• TASK INPUTS:
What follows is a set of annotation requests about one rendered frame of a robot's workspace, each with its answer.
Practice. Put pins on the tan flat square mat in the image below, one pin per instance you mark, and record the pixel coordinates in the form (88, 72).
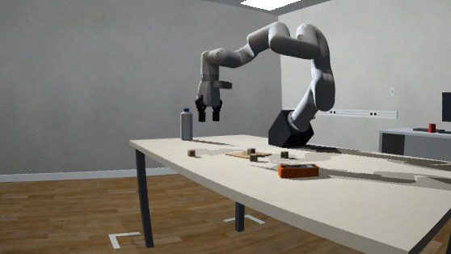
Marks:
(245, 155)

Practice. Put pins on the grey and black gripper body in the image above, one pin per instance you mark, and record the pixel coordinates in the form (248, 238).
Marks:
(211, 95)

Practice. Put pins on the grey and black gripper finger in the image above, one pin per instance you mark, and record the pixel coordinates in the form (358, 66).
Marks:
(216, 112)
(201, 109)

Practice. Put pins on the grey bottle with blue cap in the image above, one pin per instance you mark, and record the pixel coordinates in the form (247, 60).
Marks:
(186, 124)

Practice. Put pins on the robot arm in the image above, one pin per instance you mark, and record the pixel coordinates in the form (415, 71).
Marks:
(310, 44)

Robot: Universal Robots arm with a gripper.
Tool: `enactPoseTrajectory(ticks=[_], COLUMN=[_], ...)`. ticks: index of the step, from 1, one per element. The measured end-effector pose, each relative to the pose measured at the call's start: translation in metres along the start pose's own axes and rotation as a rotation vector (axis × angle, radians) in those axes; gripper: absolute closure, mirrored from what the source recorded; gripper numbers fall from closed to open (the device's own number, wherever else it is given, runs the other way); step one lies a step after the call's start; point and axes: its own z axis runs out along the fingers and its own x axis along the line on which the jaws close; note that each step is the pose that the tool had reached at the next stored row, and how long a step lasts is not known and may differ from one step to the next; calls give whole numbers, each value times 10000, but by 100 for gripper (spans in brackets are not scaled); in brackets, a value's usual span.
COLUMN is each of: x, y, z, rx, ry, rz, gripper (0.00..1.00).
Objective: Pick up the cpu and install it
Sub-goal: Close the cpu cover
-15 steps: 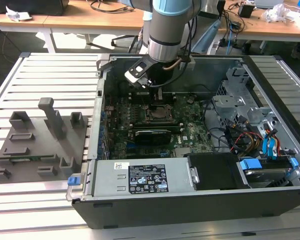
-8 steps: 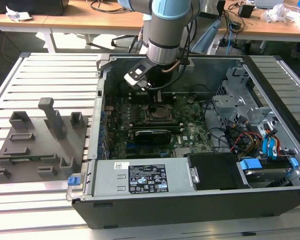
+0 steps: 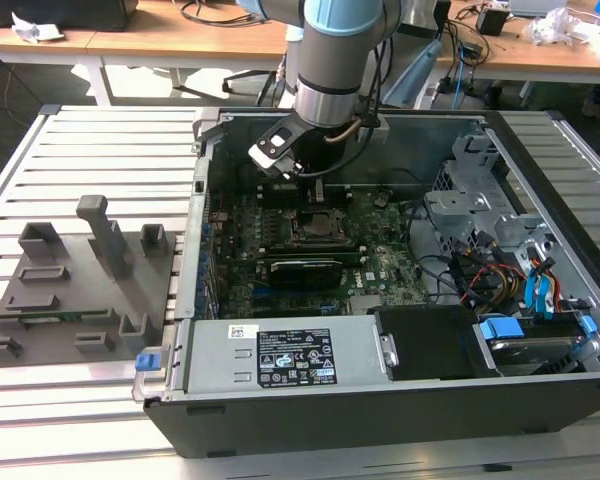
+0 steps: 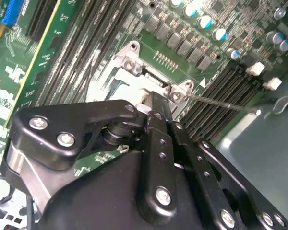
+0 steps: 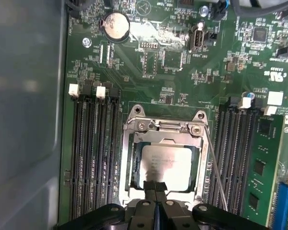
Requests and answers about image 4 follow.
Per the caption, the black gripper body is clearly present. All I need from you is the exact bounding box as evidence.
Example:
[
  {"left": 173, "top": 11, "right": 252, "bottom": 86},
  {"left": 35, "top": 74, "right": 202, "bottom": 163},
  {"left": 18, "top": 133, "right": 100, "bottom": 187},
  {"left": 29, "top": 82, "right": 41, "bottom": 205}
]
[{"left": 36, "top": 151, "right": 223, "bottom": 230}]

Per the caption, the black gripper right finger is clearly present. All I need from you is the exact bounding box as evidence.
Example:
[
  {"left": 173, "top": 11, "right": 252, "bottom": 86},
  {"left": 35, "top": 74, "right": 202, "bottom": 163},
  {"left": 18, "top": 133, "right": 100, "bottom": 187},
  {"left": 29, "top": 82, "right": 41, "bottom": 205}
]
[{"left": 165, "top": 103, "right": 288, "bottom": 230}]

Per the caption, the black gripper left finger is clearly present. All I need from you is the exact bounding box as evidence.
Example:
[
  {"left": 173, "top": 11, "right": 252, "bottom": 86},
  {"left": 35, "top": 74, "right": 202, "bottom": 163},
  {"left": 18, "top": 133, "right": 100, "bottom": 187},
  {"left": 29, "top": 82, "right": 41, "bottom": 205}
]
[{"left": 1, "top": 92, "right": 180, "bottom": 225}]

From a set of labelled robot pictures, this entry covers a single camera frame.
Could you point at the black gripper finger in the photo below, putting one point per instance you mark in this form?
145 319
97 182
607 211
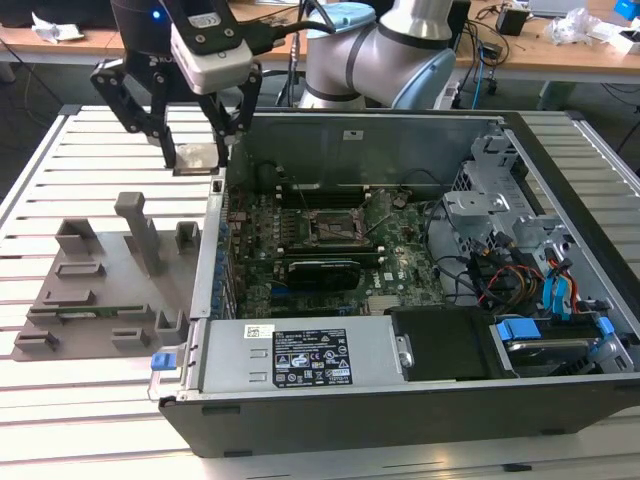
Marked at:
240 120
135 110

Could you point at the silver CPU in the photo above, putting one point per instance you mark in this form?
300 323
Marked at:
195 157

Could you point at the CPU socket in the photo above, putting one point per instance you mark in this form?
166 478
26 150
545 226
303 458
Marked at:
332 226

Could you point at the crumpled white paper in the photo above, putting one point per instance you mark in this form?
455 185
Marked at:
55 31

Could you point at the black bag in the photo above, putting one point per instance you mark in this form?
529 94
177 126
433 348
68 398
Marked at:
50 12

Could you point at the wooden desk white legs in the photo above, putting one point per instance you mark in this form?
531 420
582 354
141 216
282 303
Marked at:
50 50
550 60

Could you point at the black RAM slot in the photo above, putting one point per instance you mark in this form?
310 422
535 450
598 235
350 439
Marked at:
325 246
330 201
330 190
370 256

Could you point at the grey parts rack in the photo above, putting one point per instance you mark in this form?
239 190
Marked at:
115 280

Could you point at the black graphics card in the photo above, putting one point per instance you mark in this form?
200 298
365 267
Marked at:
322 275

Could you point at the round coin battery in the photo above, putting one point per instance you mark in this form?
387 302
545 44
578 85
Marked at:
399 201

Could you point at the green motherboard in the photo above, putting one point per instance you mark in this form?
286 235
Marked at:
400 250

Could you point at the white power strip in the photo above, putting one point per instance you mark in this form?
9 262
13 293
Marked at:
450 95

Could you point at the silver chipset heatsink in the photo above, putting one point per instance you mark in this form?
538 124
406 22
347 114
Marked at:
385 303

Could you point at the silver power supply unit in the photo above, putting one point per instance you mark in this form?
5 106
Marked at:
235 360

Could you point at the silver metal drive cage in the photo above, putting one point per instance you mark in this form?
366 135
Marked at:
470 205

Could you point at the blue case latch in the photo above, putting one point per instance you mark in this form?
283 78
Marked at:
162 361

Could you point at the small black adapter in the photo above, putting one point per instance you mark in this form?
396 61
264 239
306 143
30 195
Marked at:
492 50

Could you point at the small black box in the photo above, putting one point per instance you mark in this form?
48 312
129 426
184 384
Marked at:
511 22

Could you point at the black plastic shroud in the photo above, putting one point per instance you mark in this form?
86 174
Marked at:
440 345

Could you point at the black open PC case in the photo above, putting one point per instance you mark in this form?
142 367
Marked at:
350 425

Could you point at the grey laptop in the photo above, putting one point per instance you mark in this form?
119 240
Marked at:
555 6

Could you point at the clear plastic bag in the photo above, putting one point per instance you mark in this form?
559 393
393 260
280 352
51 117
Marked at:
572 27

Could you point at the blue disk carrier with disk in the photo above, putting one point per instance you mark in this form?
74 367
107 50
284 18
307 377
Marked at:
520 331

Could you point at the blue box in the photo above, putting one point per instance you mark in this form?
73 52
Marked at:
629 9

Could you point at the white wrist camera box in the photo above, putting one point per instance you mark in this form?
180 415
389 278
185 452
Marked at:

• REQUIRED ACTION: Give again, word for word, every line from the one holding "Could you point at the blue case" to the end of the data.

• EXERCISE OUTPUT:
Could you point at the blue case latch in the photo above, putting one point per instance you mark in this form?
283 78
Marked at:
162 361

Could you point at the small black adapter in the photo above, putting one point per instance you mark in this form?
396 61
264 239
306 143
30 195
Marked at:
492 50

Could you point at the small black box in the photo above, putting one point per instance you mark in this form?
48 312
129 426
184 384
Marked at:
511 22

Could you point at the black plastic shroud in the photo above, putting one point per instance you mark in this form?
86 174
Marked at:
440 345

Could you point at the black open PC case in the photo above, putting one point per instance you mark in this form?
142 367
Marked at:
350 425

Could you point at the grey laptop in the photo above, putting one point per instance you mark in this form?
119 240
Marked at:
555 6

Could you point at the clear plastic bag in the photo above, putting one point per instance you mark in this form?
559 393
393 260
280 352
51 117
Marked at:
572 27

Could you point at the blue disk carrier with disk in the photo above, putting one point per instance you mark in this form?
74 367
107 50
284 18
307 377
Marked at:
520 331

Could you point at the blue box in the photo above, putting one point per instance you mark in this form?
73 52
Marked at:
629 9

Could you point at the white wrist camera box in the photo above, putting one point per instance you mark in this form?
180 415
389 278
185 452
Marked at:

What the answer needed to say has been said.